# Wire radio antenna



## hewee (Oct 26, 2001)

I got a clock radio that just has a very very thin wire antenna.

It is a Sony ICFCS660 AM/FM Cassette Clock Radio.

Manual is here. 
http://esupport.sony.com/US/perl/model-find.pl?mdl=ICFCS660

Not the best but was free from The Good Guys to people that shop at the store when they had grand opening on new store just before they closed down.

The Cassette does not work and I think from looking is the belts are longer now then they should be because of heat. So not worth fixing.

But it's small and radio is not bad and sounds are good but hard to pickup stations with a very thin wire antenna.

I took it apart and do not want to try to hook up antenna from the inside. 
But can you just add more wire to it.
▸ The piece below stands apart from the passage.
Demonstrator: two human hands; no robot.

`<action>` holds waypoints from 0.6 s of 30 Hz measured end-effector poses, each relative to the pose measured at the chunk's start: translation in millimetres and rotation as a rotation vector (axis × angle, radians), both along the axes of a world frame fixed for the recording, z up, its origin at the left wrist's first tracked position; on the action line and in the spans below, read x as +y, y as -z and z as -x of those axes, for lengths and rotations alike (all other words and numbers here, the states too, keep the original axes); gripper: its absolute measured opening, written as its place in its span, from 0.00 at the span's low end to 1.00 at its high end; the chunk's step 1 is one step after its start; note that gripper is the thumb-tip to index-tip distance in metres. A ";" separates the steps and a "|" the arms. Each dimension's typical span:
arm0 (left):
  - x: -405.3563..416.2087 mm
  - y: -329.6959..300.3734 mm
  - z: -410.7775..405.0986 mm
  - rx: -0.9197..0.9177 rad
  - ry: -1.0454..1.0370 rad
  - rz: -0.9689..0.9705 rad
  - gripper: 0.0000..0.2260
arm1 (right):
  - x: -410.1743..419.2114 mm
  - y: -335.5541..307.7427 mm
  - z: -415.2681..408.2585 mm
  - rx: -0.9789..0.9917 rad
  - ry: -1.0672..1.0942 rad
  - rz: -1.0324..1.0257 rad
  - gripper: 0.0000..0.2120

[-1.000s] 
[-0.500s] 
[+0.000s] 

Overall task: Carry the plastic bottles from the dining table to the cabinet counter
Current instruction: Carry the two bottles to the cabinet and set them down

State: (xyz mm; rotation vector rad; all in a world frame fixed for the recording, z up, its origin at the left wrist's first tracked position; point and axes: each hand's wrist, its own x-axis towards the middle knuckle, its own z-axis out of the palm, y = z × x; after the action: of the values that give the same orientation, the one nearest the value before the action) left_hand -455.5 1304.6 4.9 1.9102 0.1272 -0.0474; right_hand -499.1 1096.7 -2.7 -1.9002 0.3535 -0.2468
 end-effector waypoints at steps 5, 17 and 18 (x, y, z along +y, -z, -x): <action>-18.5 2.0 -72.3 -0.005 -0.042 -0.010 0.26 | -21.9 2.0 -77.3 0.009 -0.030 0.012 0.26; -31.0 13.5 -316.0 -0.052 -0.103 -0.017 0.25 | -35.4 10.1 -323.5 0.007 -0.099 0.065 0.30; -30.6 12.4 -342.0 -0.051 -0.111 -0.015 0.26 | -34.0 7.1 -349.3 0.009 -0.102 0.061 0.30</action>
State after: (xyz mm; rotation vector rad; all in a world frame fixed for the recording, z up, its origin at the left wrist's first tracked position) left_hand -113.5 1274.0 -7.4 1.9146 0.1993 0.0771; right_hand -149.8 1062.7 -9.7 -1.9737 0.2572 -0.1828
Maybe some type of small female plug added to it and then I could plug longer wire to it.

I can not till if it's just one wire or two very thin wires in one cover. Does have like a end covering on wire or wires.
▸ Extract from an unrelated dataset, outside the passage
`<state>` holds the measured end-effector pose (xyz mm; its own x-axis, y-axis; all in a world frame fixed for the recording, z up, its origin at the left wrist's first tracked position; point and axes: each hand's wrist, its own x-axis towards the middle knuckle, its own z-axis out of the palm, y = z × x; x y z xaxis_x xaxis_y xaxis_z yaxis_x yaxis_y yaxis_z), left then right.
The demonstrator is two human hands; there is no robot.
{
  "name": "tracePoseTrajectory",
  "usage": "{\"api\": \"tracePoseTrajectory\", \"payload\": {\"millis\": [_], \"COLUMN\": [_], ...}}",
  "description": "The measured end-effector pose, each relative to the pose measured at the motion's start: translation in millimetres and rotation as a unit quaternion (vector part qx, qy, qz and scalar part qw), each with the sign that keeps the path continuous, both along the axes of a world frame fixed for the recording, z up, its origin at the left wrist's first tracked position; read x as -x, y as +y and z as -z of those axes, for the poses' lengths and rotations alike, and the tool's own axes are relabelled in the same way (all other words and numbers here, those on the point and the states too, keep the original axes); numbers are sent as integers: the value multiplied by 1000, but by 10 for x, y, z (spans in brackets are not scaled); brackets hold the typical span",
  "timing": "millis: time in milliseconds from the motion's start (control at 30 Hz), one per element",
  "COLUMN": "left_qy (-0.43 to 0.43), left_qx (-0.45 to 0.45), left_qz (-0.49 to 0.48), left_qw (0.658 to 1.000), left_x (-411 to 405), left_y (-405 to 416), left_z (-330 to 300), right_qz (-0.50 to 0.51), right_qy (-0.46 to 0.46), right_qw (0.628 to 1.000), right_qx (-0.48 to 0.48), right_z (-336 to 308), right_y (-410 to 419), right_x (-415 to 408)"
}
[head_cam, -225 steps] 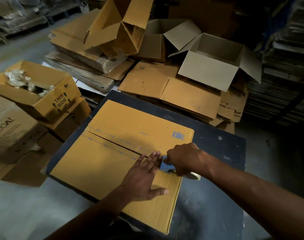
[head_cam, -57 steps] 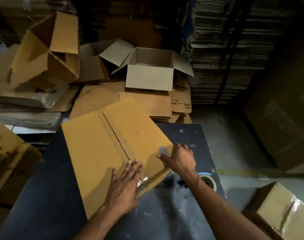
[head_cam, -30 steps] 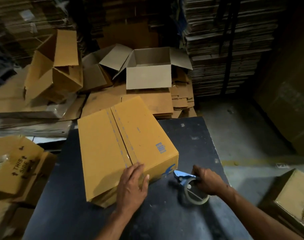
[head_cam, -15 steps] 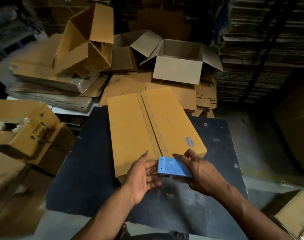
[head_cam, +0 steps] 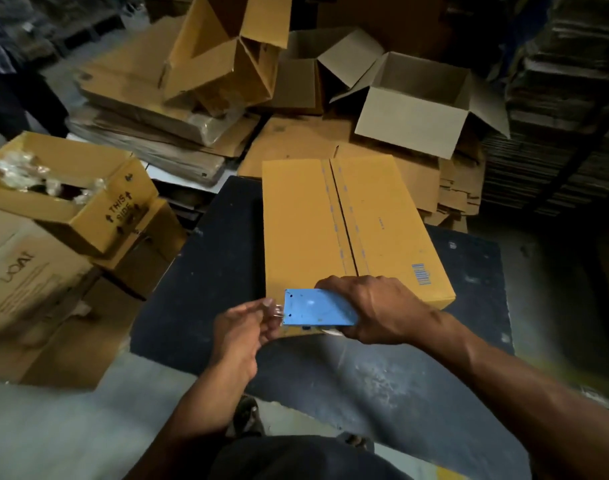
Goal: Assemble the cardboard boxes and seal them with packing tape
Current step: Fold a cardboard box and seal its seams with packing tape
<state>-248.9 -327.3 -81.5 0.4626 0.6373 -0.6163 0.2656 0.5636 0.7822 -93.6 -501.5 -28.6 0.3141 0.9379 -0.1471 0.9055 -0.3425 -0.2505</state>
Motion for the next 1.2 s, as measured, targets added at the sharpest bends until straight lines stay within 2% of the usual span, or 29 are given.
{"api": "tracePoseTrajectory", "payload": {"millis": [133,300,700,1100,1200], "left_qy": [37,65,88,82,77], "left_qx": [-6,-5,-65,3,-19], "left_qz": [-46,-53,-82,-74,-93], "left_qw": [998,996,991,994,992], "left_x": [239,268,170,180,201], "left_y": [256,222,278,281,297], "left_z": [194,356,399,758,733], "right_qz": [2,-19,-45,-43,-48], "right_qy": [-28,-64,-120,-169,-163], "right_qw": [999,992,984,968,968], "right_qx": [44,107,126,180,184], "right_z": [-56,15,55,78,62], "right_y": [-232,-267,56,221,236], "right_x": [-301,-396,-366,-248,-260]}}
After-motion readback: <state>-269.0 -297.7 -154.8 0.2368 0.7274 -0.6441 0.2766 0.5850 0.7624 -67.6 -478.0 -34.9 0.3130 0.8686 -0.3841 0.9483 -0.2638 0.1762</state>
Now I just like to pick up more channels or pick them up better.

I will give this to friend who wants a small radio to put by his wife's bed at the care home she is at. To not know if building is full of metal studs inside either. So my only need very small table top if we can do the old T wire antenna I used on my older tuner. Just a wire but a lot longer. Not sure what it was called but you just pin it to the wall. Worked very good but I also have a very good tuner hooked to it.

Waiting to hear back from guy to find out how much room she has and what she can have in the room.
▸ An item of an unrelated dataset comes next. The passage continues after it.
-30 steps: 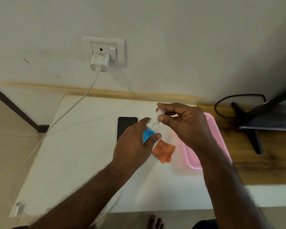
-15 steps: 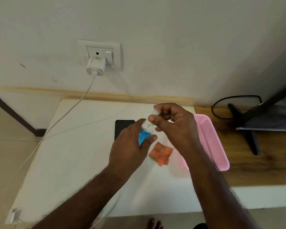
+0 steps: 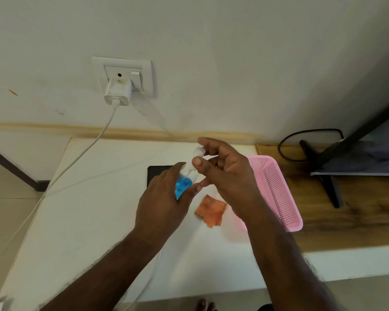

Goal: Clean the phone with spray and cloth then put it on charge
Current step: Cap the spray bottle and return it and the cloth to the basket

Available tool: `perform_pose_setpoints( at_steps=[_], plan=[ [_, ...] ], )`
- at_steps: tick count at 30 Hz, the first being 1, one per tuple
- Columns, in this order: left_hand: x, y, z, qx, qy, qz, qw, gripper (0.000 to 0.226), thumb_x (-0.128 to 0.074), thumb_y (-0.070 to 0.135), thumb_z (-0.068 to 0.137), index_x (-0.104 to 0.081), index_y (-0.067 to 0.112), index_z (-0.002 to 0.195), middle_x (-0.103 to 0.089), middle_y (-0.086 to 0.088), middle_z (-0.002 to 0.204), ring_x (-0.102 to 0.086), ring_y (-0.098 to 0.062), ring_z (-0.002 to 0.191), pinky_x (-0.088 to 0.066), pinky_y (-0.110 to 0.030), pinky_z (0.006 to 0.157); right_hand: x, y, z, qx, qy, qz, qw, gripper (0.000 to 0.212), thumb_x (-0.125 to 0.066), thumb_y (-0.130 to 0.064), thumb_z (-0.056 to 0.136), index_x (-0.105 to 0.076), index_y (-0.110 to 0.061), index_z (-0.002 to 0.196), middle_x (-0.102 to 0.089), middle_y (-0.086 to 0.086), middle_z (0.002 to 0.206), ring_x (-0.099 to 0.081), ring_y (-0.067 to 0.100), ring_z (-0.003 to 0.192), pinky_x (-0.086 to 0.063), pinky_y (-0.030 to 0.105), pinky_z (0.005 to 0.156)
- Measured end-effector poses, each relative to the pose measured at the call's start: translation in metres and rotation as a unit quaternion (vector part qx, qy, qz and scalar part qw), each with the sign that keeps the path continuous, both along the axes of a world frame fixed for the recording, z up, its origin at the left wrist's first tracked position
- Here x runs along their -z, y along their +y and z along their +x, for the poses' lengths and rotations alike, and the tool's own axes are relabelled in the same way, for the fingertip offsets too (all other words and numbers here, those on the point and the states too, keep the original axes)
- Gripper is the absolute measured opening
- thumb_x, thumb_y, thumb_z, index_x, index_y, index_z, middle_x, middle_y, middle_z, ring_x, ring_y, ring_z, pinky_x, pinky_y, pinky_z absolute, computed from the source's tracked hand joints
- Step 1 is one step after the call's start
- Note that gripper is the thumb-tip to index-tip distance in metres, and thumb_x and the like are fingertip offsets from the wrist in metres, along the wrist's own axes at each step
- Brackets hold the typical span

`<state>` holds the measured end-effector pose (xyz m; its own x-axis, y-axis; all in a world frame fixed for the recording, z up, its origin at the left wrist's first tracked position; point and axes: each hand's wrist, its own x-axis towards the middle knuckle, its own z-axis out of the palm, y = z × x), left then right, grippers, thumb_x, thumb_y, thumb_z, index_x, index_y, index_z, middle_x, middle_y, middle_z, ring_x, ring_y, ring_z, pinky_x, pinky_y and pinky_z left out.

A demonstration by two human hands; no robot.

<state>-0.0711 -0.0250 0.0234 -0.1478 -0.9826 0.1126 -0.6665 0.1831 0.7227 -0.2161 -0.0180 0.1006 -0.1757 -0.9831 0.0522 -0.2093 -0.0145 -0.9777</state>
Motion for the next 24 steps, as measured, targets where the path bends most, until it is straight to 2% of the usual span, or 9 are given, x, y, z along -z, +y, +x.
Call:
perform_pose_setpoints(
  at_steps=[3, 7, 10, 12, 15, 17, 19, 21, 24],
  plan=[
    [0.002, -0.001, -0.001, 0.003, 0.001, 0.004, 1.000, 0.073, -0.042, 0.074, 0.083, -0.047, 0.028, 0.139, -0.066, 0.005, 0.120, -0.057, -0.009, 0.100, -0.041, -0.024, 0.082, 0.001, -0.001, 0.001, 0.004, -0.019, -0.022, 1.000, 0.020, -0.074, -0.018, 0.086, -0.070, -0.033, 0.099, -0.073, -0.007, 0.093, -0.070, 0.020, 0.085, -0.058, 0.022, 0.060],
    [0.001, 0.001, -0.002, 0.003, -0.002, 0.003, 1.000, 0.073, -0.040, 0.076, 0.082, -0.047, 0.030, 0.139, -0.066, 0.007, 0.119, -0.051, -0.004, 0.096, -0.040, -0.022, 0.080, 0.004, -0.003, 0.004, 0.024, 0.015, -0.013, 1.000, 0.017, -0.078, -0.027, 0.082, -0.063, -0.030, 0.090, -0.071, -0.009, 0.088, -0.070, 0.018, 0.082, -0.059, 0.025, 0.062],
    [-0.001, 0.001, -0.003, 0.003, 0.000, 0.012, 1.000, 0.076, -0.039, 0.077, 0.080, -0.048, 0.030, 0.139, -0.066, 0.006, 0.121, -0.051, -0.005, 0.096, -0.040, -0.023, 0.081, 0.006, -0.004, 0.003, 0.032, -0.001, 0.004, 0.999, 0.030, -0.081, -0.042, 0.075, -0.061, -0.034, 0.097, -0.070, -0.008, 0.092, -0.069, 0.018, 0.087, -0.061, 0.030, 0.067],
    [-0.002, 0.000, -0.003, 0.003, 0.005, 0.021, 1.000, 0.074, -0.044, 0.074, 0.082, -0.048, 0.029, 0.140, -0.065, 0.005, 0.123, -0.057, -0.009, 0.100, -0.042, -0.023, 0.084, 0.005, -0.003, 0.001, 0.009, -0.023, 0.003, 1.000, 0.032, -0.077, -0.047, 0.076, -0.063, -0.042, 0.104, -0.070, -0.009, 0.095, -0.068, 0.018, 0.090, -0.061, 0.028, 0.067],
    [-0.001, 0.001, -0.002, 0.011, 0.011, 0.013, 1.000, 0.068, -0.051, 0.068, 0.086, -0.046, 0.029, 0.141, -0.065, 0.005, 0.124, -0.060, -0.013, 0.106, -0.046, -0.025, 0.086, 0.006, -0.003, 0.002, 0.007, -0.023, -0.023, 0.999, 0.015, -0.075, -0.031, 0.084, -0.071, -0.037, 0.097, -0.072, -0.008, 0.094, -0.069, 0.019, 0.086, -0.056, 0.021, 0.058],
    [-0.001, 0.003, -0.002, 0.019, 0.012, 0.007, 1.000, 0.068, -0.050, 0.069, 0.085, -0.046, 0.030, 0.141, -0.065, 0.006, 0.125, -0.060, -0.013, 0.107, -0.044, -0.024, 0.086, 0.008, -0.004, 0.004, 0.036, -0.021, -0.026, 0.999, 0.011, -0.078, -0.030, 0.081, -0.070, -0.031, 0.088, -0.073, -0.007, 0.087, -0.070, 0.018, 0.079, -0.057, 0.021, 0.056],
    [-0.002, 0.004, -0.004, 0.020, 0.015, 0.011, 1.000, 0.073, -0.045, 0.072, 0.082, -0.048, 0.029, 0.141, -0.065, 0.005, 0.126, -0.062, -0.016, 0.109, -0.044, -0.025, 0.088, 0.011, -0.005, 0.007, 0.056, -0.003, -0.025, 0.998, 0.019, -0.081, -0.038, 0.076, -0.067, -0.028, 0.084, -0.071, -0.007, 0.082, -0.069, 0.018, 0.077, -0.059, 0.027, 0.059],
    [-0.005, 0.004, -0.005, 0.025, 0.021, 0.014, 0.999, 0.075, -0.042, 0.075, 0.079, -0.049, 0.029, 0.139, -0.066, 0.006, 0.124, -0.063, -0.016, 0.107, -0.047, -0.028, 0.090, 0.014, -0.005, 0.009, 0.058, 0.010, -0.020, 0.998, 0.027, -0.081, -0.043, 0.071, -0.064, -0.027, 0.084, -0.069, -0.010, 0.079, -0.068, 0.015, 0.076, -0.060, 0.025, 0.062],
    [-0.011, 0.003, -0.002, 0.047, 0.061, 0.020, 0.997, 0.060, -0.041, 0.080, 0.078, -0.051, 0.043, 0.125, -0.063, 0.026, 0.103, -0.063, 0.002, 0.092, -0.051, -0.015, 0.080, 0.015, -0.005, 0.004, 0.036, 0.014, -0.006, 0.999, 0.040, -0.086, -0.042, 0.067, -0.062, -0.031, 0.098, -0.068, -0.015, 0.088, -0.065, 0.010, 0.077, -0.055, 0.017, 0.062]
  ],
)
So main point is can I splice into the very thin antenna wire and add to it to make it pick up stations better?


----------



## N9AVP (Aug 30, 2015)

Probably not. I'm sure the wire antenna is for FM reception only and it's length is precisely for the FM broadcast frequencies and not the AM band. Adding length, or subtracting, will de-tune the antenna and make it perform -worse-. (And thin wire makes no difference whatsoever). Best solution will be to stretch it out, not letting it drape down. Also, position the radio as close as possible to a window. Oddly enough, I got my mother-in-law a very pricey am/fm radio when she was in a retirement community and she also had severe reception problems (and it had a thin wire antenna too). I'm sure it was the building's steel framework that was affecting the performance.


----------



## hewee (Oct 26, 2001)

I was afraid of that. To bad they don't make small radios like they used too that got station in really clear. 

I know how the metal effects the cell phones, WiFi so would think anything over the air has trouble. This means lots of motels and hotels and office buildings where the outside and main halls are wood frame but the rest is metal. Hotels and Motels that phones and WiFi works is because they have places all over to pick things up.

I got to looking and a smaller fm mp3 player my be better. Not sure how she can move around. But a arm strap and she will always have it right there. Get one you can just hook up to any computer without iTunes or program because he has iPod but does not know how to use it. Plus it would cost less. Some have small memory cards. Then head phones and a small speaker and she would have it all right with here. 
If she has hard time moving then I think armband would be just the thing. 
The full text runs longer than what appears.